▸ REQUIRED ACTION:
Compute how many lines in the entries below include the string "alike". Only the number is wanted.

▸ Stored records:
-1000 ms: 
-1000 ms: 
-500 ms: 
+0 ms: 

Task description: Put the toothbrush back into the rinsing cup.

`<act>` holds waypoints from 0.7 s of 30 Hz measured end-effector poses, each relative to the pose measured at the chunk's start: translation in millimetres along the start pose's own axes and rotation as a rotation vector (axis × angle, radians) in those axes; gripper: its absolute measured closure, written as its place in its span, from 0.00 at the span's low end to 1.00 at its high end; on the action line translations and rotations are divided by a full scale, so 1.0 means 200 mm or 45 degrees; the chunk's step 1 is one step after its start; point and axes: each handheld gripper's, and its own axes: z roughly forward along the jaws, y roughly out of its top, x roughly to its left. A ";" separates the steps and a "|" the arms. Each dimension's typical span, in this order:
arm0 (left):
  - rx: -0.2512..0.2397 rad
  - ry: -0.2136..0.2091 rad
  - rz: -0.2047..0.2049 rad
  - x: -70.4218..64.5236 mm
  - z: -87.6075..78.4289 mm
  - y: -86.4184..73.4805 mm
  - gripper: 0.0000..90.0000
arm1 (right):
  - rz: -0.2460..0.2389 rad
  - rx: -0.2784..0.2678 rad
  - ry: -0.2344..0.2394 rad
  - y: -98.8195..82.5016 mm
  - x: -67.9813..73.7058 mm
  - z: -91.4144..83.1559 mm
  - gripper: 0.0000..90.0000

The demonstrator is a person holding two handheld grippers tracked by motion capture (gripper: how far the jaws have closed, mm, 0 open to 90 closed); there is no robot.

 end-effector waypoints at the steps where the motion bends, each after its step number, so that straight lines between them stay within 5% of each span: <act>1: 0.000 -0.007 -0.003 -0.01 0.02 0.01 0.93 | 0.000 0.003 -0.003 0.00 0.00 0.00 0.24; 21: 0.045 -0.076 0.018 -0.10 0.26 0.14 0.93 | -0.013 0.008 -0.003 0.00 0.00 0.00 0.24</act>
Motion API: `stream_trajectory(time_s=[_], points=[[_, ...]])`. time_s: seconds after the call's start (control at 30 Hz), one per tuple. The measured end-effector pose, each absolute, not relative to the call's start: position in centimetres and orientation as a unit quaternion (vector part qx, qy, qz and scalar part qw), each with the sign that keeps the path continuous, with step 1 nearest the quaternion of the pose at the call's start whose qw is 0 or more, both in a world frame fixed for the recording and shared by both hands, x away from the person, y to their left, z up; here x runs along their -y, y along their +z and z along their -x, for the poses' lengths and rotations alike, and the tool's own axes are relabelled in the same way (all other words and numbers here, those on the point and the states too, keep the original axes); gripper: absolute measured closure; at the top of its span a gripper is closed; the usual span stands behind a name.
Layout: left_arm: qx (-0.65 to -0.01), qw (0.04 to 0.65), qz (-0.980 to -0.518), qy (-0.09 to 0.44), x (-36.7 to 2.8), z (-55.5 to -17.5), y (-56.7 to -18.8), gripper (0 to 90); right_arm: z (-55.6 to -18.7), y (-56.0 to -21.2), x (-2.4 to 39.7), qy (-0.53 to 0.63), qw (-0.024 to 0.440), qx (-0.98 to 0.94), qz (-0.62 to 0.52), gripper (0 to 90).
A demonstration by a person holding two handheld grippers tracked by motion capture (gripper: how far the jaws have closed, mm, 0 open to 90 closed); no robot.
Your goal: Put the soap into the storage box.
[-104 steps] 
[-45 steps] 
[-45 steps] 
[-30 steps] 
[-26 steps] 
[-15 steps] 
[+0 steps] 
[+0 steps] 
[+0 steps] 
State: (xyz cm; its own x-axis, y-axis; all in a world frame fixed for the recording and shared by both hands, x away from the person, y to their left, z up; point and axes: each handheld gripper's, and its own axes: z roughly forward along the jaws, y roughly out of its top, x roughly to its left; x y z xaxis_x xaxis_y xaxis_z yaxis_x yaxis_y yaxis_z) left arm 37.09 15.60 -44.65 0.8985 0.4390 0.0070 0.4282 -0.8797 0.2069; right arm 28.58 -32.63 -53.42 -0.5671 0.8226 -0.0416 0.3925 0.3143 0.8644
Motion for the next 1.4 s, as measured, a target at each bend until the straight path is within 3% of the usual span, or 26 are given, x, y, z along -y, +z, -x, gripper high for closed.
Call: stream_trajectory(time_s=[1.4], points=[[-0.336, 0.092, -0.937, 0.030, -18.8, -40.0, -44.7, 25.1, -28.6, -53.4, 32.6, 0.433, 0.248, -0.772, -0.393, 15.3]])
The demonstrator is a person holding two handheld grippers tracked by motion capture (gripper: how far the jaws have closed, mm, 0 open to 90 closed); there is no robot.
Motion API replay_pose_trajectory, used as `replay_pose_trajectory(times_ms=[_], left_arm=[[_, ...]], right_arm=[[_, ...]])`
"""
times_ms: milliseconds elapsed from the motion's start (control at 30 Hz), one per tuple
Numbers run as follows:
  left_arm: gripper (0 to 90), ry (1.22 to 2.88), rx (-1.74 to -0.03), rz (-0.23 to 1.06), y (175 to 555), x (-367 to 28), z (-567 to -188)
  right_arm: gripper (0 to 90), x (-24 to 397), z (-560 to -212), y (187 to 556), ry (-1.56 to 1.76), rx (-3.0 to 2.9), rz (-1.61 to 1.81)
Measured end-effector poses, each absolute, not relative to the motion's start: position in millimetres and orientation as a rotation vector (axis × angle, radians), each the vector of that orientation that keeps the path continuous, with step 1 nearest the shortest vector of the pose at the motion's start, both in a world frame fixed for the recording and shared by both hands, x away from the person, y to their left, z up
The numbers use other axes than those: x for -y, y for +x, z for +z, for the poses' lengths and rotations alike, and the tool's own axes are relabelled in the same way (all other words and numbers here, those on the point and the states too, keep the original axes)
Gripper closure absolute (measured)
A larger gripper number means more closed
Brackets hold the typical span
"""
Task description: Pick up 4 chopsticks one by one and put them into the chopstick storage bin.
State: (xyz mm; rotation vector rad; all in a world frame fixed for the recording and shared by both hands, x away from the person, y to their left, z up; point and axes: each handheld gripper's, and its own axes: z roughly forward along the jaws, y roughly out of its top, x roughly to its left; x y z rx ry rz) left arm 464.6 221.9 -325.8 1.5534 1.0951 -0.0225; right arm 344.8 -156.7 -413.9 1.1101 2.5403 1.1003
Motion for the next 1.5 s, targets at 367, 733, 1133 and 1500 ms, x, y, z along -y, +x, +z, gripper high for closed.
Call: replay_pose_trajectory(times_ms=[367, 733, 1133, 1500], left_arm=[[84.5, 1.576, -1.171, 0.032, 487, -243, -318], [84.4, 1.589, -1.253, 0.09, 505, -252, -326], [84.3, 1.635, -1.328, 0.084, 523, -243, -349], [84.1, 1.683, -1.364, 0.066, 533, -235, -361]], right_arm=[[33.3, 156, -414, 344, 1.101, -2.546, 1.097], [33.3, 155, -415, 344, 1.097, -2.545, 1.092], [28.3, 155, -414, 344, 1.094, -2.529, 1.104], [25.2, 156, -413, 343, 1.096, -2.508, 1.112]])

▸ WRITTEN SOLUTION:
2